File: internal/snapshot/manager.go. New function: ReconstructEdgeSet.
Rec 5.2 (LOW, 3h): The snapshot computation in manager.go:ComputeSnapshot
currently re-collects all edges by walking all nodes. For large repos, add an
incremental path: if a previous snapshot exists and only N files changed (from the
index run's changedFiles list), collect only edges from those files' nodes and
merge with the previous edge set. This halves the snapshot compute cost for
incremental index runs.
6. Garbage Collection
What git does
builtin/gc.c implements multi-phase GC:
- Pack loose objects: runs
git pack-objectsto pack all loose objects, producing a new.pack+.idxpair. - Prune unreachable objects: runs
git prune --expire=<time>. Any loose object not reachable from any ref and older thangc.pruneExpire(default 2 weeks) is deleted. - Pack refs: consolidates per-file loose refs into
packed-refs. - Repack: consolidates multiple packfiles into one (or a small number).

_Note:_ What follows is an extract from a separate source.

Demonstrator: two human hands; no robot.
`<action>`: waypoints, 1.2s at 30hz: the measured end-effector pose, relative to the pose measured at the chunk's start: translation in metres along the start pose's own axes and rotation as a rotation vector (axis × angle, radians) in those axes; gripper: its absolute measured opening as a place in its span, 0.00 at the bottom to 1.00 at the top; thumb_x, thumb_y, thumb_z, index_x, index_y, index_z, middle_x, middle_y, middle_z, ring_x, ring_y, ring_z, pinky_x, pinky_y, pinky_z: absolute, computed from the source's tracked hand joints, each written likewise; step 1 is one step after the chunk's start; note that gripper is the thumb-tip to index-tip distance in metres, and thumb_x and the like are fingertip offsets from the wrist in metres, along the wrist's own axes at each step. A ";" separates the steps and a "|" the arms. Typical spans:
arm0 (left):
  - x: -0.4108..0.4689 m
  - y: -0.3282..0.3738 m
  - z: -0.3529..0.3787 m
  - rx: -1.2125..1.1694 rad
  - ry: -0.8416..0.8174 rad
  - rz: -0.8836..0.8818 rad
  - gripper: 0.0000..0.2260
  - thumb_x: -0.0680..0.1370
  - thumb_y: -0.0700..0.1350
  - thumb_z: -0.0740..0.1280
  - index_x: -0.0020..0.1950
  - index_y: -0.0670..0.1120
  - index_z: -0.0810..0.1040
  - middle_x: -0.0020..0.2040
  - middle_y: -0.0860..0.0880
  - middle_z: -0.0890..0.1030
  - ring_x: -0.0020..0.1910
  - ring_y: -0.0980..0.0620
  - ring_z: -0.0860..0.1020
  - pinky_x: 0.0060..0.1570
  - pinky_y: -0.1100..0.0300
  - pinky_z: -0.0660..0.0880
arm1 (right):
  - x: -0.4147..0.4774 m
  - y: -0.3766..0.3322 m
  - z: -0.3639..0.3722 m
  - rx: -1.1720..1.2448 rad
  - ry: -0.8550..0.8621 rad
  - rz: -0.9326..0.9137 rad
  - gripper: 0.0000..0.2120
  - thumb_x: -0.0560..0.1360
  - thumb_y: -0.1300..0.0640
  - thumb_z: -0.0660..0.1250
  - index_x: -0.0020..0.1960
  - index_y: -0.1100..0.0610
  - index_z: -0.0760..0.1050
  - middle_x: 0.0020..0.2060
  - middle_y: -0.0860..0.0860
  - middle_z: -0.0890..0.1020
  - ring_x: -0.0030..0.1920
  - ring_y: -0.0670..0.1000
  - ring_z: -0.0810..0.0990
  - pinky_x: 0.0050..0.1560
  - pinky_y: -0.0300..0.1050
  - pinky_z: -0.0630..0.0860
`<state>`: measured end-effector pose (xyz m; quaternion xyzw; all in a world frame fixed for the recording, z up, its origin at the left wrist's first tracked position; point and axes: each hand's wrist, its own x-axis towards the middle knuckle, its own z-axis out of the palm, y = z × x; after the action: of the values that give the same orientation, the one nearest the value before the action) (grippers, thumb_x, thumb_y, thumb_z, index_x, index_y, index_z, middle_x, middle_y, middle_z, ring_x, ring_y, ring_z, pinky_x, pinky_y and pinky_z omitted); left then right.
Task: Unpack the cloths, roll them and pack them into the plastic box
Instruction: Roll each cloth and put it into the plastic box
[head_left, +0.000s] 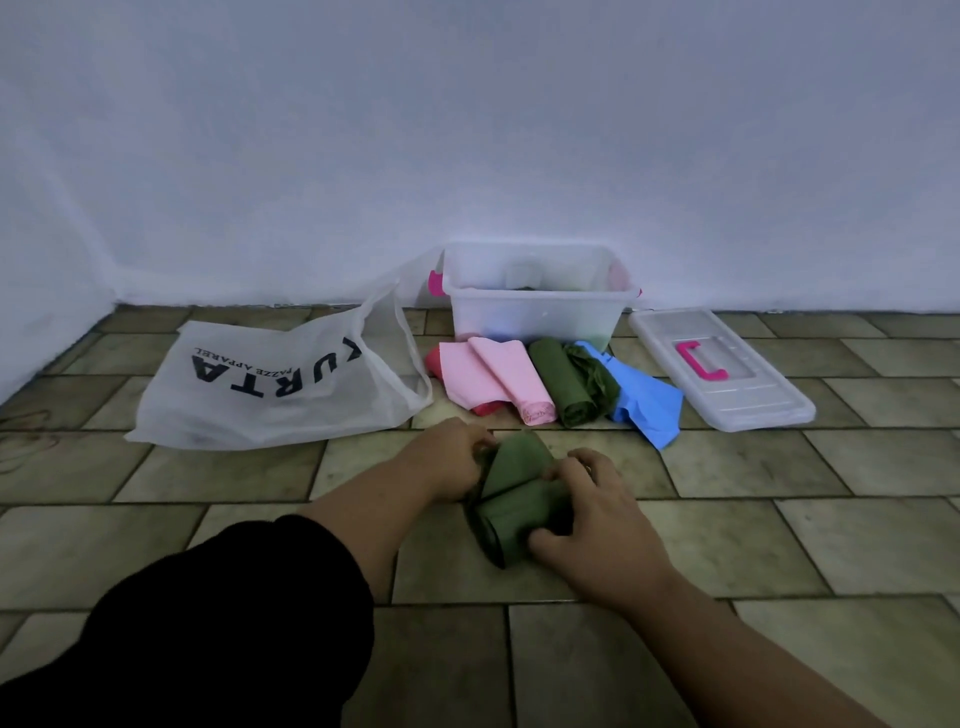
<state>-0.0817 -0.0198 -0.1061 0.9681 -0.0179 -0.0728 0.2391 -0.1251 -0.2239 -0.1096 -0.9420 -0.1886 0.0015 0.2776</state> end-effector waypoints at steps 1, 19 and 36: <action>0.002 -0.003 0.001 0.085 -0.029 0.029 0.11 0.73 0.46 0.66 0.55 0.52 0.79 0.51 0.45 0.76 0.51 0.44 0.76 0.47 0.57 0.72 | 0.000 -0.004 0.002 -0.034 0.014 0.003 0.32 0.58 0.36 0.64 0.61 0.43 0.68 0.67 0.47 0.64 0.66 0.51 0.66 0.61 0.48 0.70; -0.008 0.031 -0.037 -0.720 0.369 0.000 0.08 0.76 0.36 0.62 0.49 0.49 0.72 0.47 0.49 0.80 0.39 0.54 0.81 0.36 0.66 0.76 | 0.033 -0.020 0.027 -0.139 -0.027 0.119 0.48 0.54 0.26 0.63 0.69 0.47 0.58 0.70 0.58 0.61 0.72 0.59 0.55 0.72 0.54 0.58; 0.022 -0.016 0.007 0.285 -0.126 0.215 0.18 0.80 0.47 0.62 0.70 0.53 0.71 0.75 0.55 0.62 0.72 0.53 0.63 0.65 0.64 0.59 | 0.028 -0.021 0.023 -0.234 -0.119 0.156 0.41 0.55 0.24 0.58 0.66 0.37 0.64 0.71 0.45 0.63 0.68 0.63 0.60 0.64 0.58 0.66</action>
<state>-0.0606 -0.0103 -0.1222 0.9782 -0.1461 -0.1040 0.1045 -0.1089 -0.1852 -0.1155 -0.9780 -0.1298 0.0569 0.1532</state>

- Multi-pack index: regenerates the MIDX for fast cross-pack lookup.
The key insight is reachability: an object is only safe to delete if no live
ref (branch, tag, HEAD) can reach it, AND it has not been freshened recently
(freshening = calling utime on access, so prune sees a recent mtime).
What knowing does
SnapshotManager.GarbageCollect (snapshot/manager.go:106) walks the snapshot
chain and deletes snapshots older than keepCount. It also calls
store.DeleteSnapshot which (depending on the implementation) deletes associated
edge events. However, the node and edge tables themselves are never pruned. A node
that was added in snapshot 1, removed in snapshot 2, and is now outside the
keepCount window will remain in the nodes table forever with no snapshot
pointing to it.
There is also no concept of "reachability from a named ref." Since there are no named refs (see section 7), reachability is implied by the snapshot chain, but after GC prunes old snapshots there is no way to know whether a surviving node was referenced by the deleted snapshots.
Gap
HIGH. Orphaned nodes and edges accumulate indefinitely. On a repo that is
refactored frequently (functions renamed, files deleted, packages restructured), the
nodes table will grow without bound because GC only removes snapshots, not the
underlying objects they referenced.
This is a storage leak, not a correctness bug, but it can degrade query performance over time as SQLite must scan larger tables.
Recommendations
Rec 6.1 (HIGH, 4h): After deleting old snapshots in GarbageCollect, run a
reachability sweep. Collect all node hashes and edge hashes referenced by the
surviving snapshots, then delete any row in nodes or edges that is not in the
reachable set. File: internal/snapshot/manager.go:GarbageCollect.
Pseudo-code:
reachableNodes := set{}
reachableEdges := set{}
for each surviving snapshot:
edges = store.EdgesForSnapshot(ctx, snap.SnapshotHash)
for each edge: reachableEdges.add(edge.EdgeHash)
for each edge: reachableNodes.add(edge.SourceHash, edge.TargetHash)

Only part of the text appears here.